_WORK TASK_:
Would you repeat the whole listing exactly?

═══ INPUT DATA

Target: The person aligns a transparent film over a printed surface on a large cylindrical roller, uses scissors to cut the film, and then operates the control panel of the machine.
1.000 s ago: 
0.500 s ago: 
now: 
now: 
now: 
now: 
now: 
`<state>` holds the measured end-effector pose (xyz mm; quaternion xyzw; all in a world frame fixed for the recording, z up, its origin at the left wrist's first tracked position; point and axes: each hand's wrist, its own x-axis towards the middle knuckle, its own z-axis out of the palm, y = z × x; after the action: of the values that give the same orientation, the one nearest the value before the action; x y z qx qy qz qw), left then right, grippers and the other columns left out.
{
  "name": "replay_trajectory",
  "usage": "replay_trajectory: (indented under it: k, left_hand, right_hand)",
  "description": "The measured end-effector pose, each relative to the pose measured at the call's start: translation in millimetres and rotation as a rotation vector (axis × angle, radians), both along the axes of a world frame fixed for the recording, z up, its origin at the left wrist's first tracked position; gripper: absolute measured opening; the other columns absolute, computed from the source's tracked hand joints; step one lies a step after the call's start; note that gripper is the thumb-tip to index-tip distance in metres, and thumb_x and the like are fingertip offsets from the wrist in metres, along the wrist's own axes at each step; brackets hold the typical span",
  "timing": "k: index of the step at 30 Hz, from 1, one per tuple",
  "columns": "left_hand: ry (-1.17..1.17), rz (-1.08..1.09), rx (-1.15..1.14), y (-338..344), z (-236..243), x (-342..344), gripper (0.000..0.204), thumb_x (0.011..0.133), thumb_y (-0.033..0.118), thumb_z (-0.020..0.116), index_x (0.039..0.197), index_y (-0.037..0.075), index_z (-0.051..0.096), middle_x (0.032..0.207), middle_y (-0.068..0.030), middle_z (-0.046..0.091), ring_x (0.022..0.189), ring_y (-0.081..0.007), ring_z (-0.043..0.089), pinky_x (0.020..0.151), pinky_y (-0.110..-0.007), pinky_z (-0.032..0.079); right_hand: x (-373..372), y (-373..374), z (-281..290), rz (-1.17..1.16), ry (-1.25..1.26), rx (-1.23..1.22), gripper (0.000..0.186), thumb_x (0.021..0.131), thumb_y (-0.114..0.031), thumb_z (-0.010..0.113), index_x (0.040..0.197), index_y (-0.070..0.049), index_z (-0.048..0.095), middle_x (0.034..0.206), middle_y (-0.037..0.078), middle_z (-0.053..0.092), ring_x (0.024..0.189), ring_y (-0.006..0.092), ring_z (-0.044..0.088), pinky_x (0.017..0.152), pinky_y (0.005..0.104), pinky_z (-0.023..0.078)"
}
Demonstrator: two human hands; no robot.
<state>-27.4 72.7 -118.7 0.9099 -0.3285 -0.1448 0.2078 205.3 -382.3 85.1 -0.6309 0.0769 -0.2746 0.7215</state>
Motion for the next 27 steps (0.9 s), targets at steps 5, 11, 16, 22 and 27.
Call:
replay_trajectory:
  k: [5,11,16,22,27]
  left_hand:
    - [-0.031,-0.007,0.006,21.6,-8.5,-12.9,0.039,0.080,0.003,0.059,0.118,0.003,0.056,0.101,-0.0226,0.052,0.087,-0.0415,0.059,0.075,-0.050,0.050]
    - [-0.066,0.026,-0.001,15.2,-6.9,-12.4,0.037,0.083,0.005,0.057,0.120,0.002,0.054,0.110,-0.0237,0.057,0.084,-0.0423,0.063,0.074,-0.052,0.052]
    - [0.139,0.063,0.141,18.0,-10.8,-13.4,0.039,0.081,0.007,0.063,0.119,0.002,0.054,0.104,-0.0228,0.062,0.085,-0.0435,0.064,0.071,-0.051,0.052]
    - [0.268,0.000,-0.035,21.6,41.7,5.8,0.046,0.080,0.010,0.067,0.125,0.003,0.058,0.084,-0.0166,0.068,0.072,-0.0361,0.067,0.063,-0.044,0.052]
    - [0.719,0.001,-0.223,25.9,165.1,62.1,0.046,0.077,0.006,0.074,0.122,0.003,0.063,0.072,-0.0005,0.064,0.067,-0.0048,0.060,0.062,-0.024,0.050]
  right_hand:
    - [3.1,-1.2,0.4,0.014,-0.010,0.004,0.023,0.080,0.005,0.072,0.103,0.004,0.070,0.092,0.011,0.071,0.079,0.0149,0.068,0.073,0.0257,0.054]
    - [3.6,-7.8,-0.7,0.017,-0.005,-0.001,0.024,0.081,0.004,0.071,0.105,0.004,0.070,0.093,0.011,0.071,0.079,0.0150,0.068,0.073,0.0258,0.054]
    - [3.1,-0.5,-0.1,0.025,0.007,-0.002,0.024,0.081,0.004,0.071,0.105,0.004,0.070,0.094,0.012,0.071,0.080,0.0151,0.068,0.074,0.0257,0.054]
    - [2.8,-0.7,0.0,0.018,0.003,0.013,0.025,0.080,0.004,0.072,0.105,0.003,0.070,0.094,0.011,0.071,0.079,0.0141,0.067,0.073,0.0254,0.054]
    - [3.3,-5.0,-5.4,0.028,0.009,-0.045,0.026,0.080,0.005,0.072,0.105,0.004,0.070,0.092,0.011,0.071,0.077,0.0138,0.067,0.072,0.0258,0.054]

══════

_EXERCISE RESULT_:
Target: The person aligns a transparent film over a printed surface on a large cylindrical roller, uses scissors to cut the film, and then operates the control panel of the machine.
1.000 s ago: 
0.500 s ago: 
now: 
now: 
now: 
now: 
now: 
`<state>` holds the measured end-effector pose (xyz mm; quaternion xyzw; all in a world frame fixed for the recording, z up, its origin at the left wrist's first tracked position; point and axes: each hand's wrist, its own x-axis towards the middle knuckle, its own z-axis out of the palm, y = z × x; after the action: of the values that give the same orientation, the one nearest the value before the action; x y z qx qy qz qw), left then right, grippers and the other columns left out.
{
  "name": "replay_trajectory",
  "usage": "replay_trajectory: (indented under it: k, left_hand, right_hand)",
  "description": "The measured end-effector pose, each relative to the pose measured at the call's start: translation in millimetres and rotation as a rotation vector (axis × angle, radians), both along the axes of a world frame fixed for the recording, z up, its origin at the left wrist's first tracked position; gripper: absolute measured opening; the other columns absolute, computed from the source's tracked hand joints; step one lies a step after the call's start; note that gripper is the thumb-tip to index-tip distance in metres, and thumb_x and the like are fingertip offsets from the wrist in metres, along the wrist's own axes at each step; brackets hold the typical span",
  "timing": "k: index of the step at 30 Hz, from 1, one per tuple",
  "columns": "left_hand: ry (-1.17..1.17), rz (-1.08..1.09), rx (-1.15..1.14), y (-338..344), z (-236..243), x (-342..344), gripper (0.000..0.204), thumb_x (0.011..0.133), thumb_y (-0.033..0.118), thumb_z (-0.020..0.116), index_x (0.039..0.197), index_y (-0.037..0.075), index_z (-0.051..0.096), middle_x (0.032..0.207), middle_y (-0.068..0.030), middle_z (-0.046..0.091), ring_x (0.022..0.189), ring_y (-0.081..0.007), ring_z (-0.043..0.089), pinky_x (0.020..0.151), pinky_y (-0.110..-0.007), pinky_z (-0.032..0.079); right_hand: x (-373..372), y (-373..374), z (-281..290), rz (-1.17..1.16), ry (-1.25..1.26), rx (-1.23..1.22), gripper (0.000..0.186), thumb_x (0.021..0.131), thumb_y (-0.114..0.031), thumb_z (-0.010..0.113), index_x (0.040..0.197), index_y (-0.070..0.049), index_z (-0.048..0.095), middle_x (0.034..0.206), middle_y (-0.037..0.078), middle_z (-0.053..0.092), ring_x (0.024..0.189), ring_y (-0.006..0.092), ring_z (-0.044..0.088), pinky_x (0.017..0.152), pinky_y (0.005..0.104), pinky_z (-0.023..0.078)"
}
Demonstrator: two human hands; no robot.
<state>-27.4 72.7 -118.7 0.9099 -0.3285 -0.1448 0.2078 205.3 -382.3 85.1 -0.6309 0.0769 -0.2746 0.7215</state>
Motion for the next 27 steps (0.9 s), targets at steps 5, 11, 16, 22 and 27.
Call:
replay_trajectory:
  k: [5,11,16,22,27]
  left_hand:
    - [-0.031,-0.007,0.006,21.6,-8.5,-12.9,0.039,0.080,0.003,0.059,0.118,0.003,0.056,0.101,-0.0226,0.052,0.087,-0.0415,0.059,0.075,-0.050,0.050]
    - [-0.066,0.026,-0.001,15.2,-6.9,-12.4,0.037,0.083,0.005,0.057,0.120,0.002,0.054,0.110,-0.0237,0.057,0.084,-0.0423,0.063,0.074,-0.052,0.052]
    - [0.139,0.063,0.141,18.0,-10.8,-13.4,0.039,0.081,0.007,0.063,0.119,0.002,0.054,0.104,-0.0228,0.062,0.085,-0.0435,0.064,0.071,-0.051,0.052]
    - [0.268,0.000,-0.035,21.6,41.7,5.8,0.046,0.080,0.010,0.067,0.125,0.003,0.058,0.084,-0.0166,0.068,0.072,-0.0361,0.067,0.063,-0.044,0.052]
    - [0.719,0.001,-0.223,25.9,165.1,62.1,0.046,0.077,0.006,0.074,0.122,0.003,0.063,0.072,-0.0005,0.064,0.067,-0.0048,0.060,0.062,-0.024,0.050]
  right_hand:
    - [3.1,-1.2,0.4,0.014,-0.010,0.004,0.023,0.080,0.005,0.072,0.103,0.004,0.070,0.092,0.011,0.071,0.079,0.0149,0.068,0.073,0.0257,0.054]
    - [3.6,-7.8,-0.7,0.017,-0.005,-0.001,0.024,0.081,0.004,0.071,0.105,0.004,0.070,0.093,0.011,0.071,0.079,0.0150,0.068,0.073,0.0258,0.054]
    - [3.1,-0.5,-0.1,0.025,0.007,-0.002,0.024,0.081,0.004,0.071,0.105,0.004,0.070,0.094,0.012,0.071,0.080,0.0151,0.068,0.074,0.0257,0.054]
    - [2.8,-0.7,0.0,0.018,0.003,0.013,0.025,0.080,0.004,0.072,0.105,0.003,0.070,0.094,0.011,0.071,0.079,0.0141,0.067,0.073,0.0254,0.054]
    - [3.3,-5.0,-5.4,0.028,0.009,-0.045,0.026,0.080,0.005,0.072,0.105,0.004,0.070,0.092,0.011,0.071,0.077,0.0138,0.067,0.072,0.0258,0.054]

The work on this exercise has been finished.